▶ ACTION ITEM
Go through the data and copy every line exactly, but not the images.
* * *
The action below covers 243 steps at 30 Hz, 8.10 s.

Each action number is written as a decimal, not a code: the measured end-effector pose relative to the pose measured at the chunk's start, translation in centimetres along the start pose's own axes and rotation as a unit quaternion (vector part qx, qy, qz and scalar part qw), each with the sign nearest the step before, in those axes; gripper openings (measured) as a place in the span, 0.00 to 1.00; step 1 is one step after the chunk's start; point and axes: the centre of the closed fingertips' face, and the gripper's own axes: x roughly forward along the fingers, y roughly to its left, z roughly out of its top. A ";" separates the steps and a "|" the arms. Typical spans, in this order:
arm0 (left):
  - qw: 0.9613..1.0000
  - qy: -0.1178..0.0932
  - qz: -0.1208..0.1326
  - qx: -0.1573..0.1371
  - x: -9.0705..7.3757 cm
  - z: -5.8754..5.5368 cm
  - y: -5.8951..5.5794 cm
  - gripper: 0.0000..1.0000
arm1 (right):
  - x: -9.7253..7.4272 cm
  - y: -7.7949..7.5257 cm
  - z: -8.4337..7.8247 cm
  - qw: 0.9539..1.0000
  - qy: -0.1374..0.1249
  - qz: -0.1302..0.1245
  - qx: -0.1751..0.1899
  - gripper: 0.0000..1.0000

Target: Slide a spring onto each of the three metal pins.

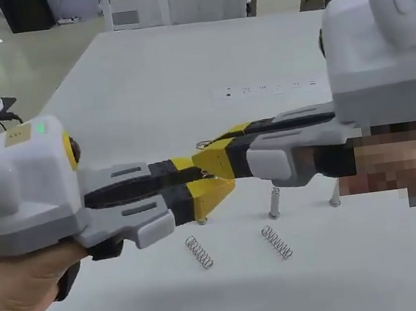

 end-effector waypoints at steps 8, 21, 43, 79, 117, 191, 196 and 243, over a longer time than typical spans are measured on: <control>0.996 0.057 -0.013 0.074 0.3 -1.6 -0.8 0.03 | -0.6 0.6 -2.0 0.996 0.072 0.010 -0.047 0.08; 0.970 0.165 -0.062 0.170 1.2 -4.8 -3.2 0.02 | -1.6 1.7 -6.2 0.961 0.237 0.050 -0.131 0.08; 0.979 0.169 -0.053 0.104 0.8 -6.7 -2.4 0.15 | -3.2 -0.6 -7.2 0.944 0.290 0.040 -0.150 0.07; 0.985 0.142 0.094 -0.027 -5.1 -11.5 4.5 0.69 | -9.3 -14.1 -6.1 0.944 0.302 -0.105 -0.081 0.08; 0.984 0.147 0.093 -0.030 -5.0 -11.8 3.9 0.75 | -7.9 -20.7 -12.6 0.914 0.386 -0.122 -0.034 0.08; 0.986 0.140 0.084 -0.027 -5.3 -11.8 3.4 0.71 | 3.3 -12.5 -18.2 0.921 0.374 -0.106 0.018 0.11; 0.986 0.139 0.083 -0.027 -5.2 -11.8 3.4 0.70 | 3.7 -13.3 -18.7 0.916 0.385 -0.113 0.021 0.11; 0.996 0.077 0.033 -0.035 -2.7 -5.5 0.7 0.36 | 3.0 1.0 -3.3 0.979 0.183 0.002 -0.085 0.09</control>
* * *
▶ TASK SOLUTION
The action below covers 243 steps at 30 Hz, 8.10 s.

Each action number is written as a decimal, not a code: the measured end-effector pose relative to the pose measured at the chunk's start, translation in centimetres along the start pose's own axes and rotation as a unit quaternion (vector part qx, qy, qz and scalar part qw), each with the sign nearest the step before, in those axes; gripper openings (measured) as a place in the span, 0.00 to 1.00; step 1 is one step after the chunk's start; point and axes: the centre of the closed fingertips' face, and the gripper's own axes: x roughly forward along the fingers, y roughly to its left, z roughly out of its top. A ";" separates the steps and a "|" the arms. Typical spans, in this order:
arm0 (left):
  - qw: 0.9613..1.0000
  - qy: -0.1178..0.0932
  - qz: -0.1208..0.1326
  - qx: -0.1573..0.1371
  - x: -9.0705..7.3757 cm
  - z: -5.8754..5.5368 cm
  - y: -5.8951..5.5794 cm
  - gripper: 0.0000..1.0000
arm1 (right):
  - x: -9.7253..7.4272 cm
  - y: -7.7949..7.5257 cm
  - z: -8.4337..7.8247 cm
  - qw: 0.9539..1.0000
  - qy: -0.1374..0.1249
  - qz: -0.1302..0.1245
  - qx: -0.1751..0.1899
  - gripper: 0.0000..1.0000

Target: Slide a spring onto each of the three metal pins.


 end-effector waypoints at steps 8, 21, 43, 79, 117, 191, 196 and 243, over a longer time than typical spans are measured on: <control>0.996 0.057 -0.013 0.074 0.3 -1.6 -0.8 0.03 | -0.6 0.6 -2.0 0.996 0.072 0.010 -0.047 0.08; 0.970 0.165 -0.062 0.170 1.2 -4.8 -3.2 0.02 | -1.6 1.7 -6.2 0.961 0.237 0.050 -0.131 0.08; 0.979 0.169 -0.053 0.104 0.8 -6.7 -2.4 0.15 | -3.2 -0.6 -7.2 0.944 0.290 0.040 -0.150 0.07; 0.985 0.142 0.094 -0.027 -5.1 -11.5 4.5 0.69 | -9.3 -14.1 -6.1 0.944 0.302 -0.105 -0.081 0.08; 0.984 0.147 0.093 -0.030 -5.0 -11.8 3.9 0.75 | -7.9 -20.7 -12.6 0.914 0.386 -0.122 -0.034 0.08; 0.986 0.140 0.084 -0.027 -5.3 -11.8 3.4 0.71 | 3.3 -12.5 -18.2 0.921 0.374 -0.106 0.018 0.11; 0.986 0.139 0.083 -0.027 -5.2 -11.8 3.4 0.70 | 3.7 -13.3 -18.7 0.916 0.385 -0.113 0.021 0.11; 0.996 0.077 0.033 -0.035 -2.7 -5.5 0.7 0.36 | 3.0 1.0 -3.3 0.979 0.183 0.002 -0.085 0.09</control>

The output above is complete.